1.    Anatomie et physiologie

La jonction urétéro-vésicale dispose d’un mécanisme qui permet d’empêcher les urines vésicales de refluer vers le rein.
Ce mécanisme est double :
-    passif : la longueur du trajet sous-muqueux de l’uretère dans sa portion intra-vésicale (fermeture de l’uretère à vessie pleine)
-    actif : les connexions musculaires entre l’uretère et la vessie (allongement de la portion intra-murale de l’uretère pendant le remplissage vésical et la miction).

Le reflux vésico-rénal est donc dû :
-    Soit à un trajet sous-muqueux trop court
-    Soit à des connexions musculaires trop faibles
-    Le plus souvent les deux mécanismes sont en jeu.

 


2.  Tableau clinique :

Le reflux intéresse environ 8 à 9 filles pour 1 à 2 garçons.
L’infection urinaire basse et la pyélonéphrite sont les maîtres symptômes : il faut savoir rechercher une infection urinaire chez un enfant qui a 39° de fièvre et aucun symptôme (faire examen cytobactériologique des urines).

3.    Pathogénie du reflux :

a)    Le reflux primitif :

congénital, il correspond à une anomalie de l’implantation de l’uretère dans la vessie.

b)    Le reflux secondaire :

acquis, beaucoup plus rare, correspond à une pathologie vésicale ou urétrale (instabilité vésicale, vessie neurologique, sténose du col vésical, valves de l’urètre postérieur, sténose de l’urètre, cystite). Dans ces cas il faut d’abord traiter la vessie. Ces reflux acquis ne sont pas traités ici.

4.    Résolution spontanée du reflux :

Spontanément, avec le temps, un reflux peut disparaître globalement dans 80% des cas si les uretères sont fins, dans 40% des cas si les uretères sont dilatés.
Cette évolution naturelle du reflux est la base de la prophylaxie antibiotique.

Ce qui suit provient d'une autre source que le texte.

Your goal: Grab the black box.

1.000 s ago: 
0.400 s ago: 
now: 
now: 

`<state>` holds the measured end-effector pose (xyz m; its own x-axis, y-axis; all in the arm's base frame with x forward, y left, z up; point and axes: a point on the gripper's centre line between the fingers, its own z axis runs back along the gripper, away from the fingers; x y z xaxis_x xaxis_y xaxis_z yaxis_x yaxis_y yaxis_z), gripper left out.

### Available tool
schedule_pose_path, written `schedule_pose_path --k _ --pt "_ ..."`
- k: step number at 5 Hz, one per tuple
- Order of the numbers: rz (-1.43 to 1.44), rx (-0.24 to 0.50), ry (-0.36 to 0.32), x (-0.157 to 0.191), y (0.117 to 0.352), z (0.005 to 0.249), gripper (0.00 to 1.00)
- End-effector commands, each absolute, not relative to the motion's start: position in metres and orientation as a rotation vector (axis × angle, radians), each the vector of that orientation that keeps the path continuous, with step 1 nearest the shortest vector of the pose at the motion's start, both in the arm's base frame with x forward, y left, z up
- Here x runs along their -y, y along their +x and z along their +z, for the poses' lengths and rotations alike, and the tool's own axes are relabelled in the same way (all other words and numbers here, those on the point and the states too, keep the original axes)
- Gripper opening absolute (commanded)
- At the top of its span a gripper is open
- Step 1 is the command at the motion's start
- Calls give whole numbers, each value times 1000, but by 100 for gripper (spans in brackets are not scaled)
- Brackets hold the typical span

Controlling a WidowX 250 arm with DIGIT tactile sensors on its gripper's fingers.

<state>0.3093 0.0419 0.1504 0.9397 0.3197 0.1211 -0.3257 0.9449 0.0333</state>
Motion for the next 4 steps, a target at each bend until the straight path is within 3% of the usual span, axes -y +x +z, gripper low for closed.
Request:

5.    Explorations du reflux :

a) La cystographie rétrograde et mictionnelle

Le diagnostic repose sur la cystographie. Elle consiste, chez un enfant dont la stérilité des urines est affirmée, à mettre en place une petite sonde dans la vessie. Puis l’injection douce d’un produit de contraste s’effectue jusqu’à la capacité vésicale maximum. Puis des clichés mictionnels sont réalisés pour voir l’urètre.
Le reflux peut être mis en évidence pendant le remplissage vésical (reflux passif), ou pendant la miction (reflux actif) : il se traduit par la visibilité des uretères, voir des cavités rénales.

b) Etude des conséquences du reflux sur le fonctionnement rénal :

-    l’échographie rénale, examen non invasif, renseigne sur la qualité du parenchyme rénal et la dimension des reins.
-    La scintigraphie rénale au MAG 3 donne des renseignements très précis sur la valeur de la fonction séparée des reins.

6.    Classification du reflux :



7.    Le traitement médical du reflux :

Il faute utiliser des antibiotiques non toxiques pour le rein et dépourvus d’inconvénients à long terme, ils doivent éviter la sélection bactérienne et être de longue durée.
Ce traitement permet d’éviter l’apparition de pyélonéphrite et est basé sur la fréquente résolution spontanée du reflux.

8.    Le traitement chirurgical du reflux :

C’est la réimplantation urétéro-vésicale dont le but est d’allonger la longueur du trajet sous-muqueux de l’uretère sous la muqueuse vésicale et de renforcer les connexions musculaires entre uretère et vessie.
Les résultats sont excellents dans 95% des cas, surtout si la vessie est normale.
Il nécessite une hospitalisation de cinq jours.


9.    Les alternatives au traitement chirurgical :

Les injections de produits par voie endoscopique sous l’orifice urétéral (téflon, collagène, silicone) offrent de moins bons résultats ( 75% ) et présentent des risques de migration à distance.
Elles sont déconseillées chez l’enfant.